▸ TASK REQUIREMENTS
In the listing beneath this line, copy exactly the lines starting with the one containing "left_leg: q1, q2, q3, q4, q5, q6" and going on through the one containing "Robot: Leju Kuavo".

*** SUPPLIED MATERIAL Section Begins ***

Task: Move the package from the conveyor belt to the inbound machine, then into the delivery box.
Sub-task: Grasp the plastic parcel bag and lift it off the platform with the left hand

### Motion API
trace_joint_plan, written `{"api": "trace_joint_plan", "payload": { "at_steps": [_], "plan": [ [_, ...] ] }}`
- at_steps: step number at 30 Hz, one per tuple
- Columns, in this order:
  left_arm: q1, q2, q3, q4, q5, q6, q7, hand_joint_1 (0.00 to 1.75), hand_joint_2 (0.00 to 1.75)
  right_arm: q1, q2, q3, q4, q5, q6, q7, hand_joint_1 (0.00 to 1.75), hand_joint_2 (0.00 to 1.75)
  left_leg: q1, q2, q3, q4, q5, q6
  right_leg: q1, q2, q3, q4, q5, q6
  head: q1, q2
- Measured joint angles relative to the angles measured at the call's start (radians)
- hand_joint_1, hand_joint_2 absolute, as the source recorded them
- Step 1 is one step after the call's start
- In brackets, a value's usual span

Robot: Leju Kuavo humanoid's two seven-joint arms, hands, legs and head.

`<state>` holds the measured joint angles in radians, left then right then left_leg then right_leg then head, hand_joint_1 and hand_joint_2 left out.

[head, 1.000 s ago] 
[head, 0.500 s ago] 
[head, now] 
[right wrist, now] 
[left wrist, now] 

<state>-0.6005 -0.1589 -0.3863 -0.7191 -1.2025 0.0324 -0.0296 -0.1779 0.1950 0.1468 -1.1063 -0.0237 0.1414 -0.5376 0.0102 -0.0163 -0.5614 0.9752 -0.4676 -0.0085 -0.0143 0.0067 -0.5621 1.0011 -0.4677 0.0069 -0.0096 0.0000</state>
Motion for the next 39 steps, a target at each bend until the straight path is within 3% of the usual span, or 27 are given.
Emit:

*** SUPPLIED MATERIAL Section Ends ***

▸ REPLY TO THE EXERCISE
  left_leg: q1, q2, q3, q4, q5, q6
  right_leg: q1, q2, q3, q4, q5, q6
  head: q1, q2
- Measured joint angles relative to the angles measured at the call's start (radians)
- hand_joint_1, hand_joint_2 absolute, as the source recorded them
- Step 1 is one step after the call's start
- In brackets, a value's usual span

Robot: Leju Kuavo humanoid's two seven-joint arms, hands, legs and head.

No further answer is expected.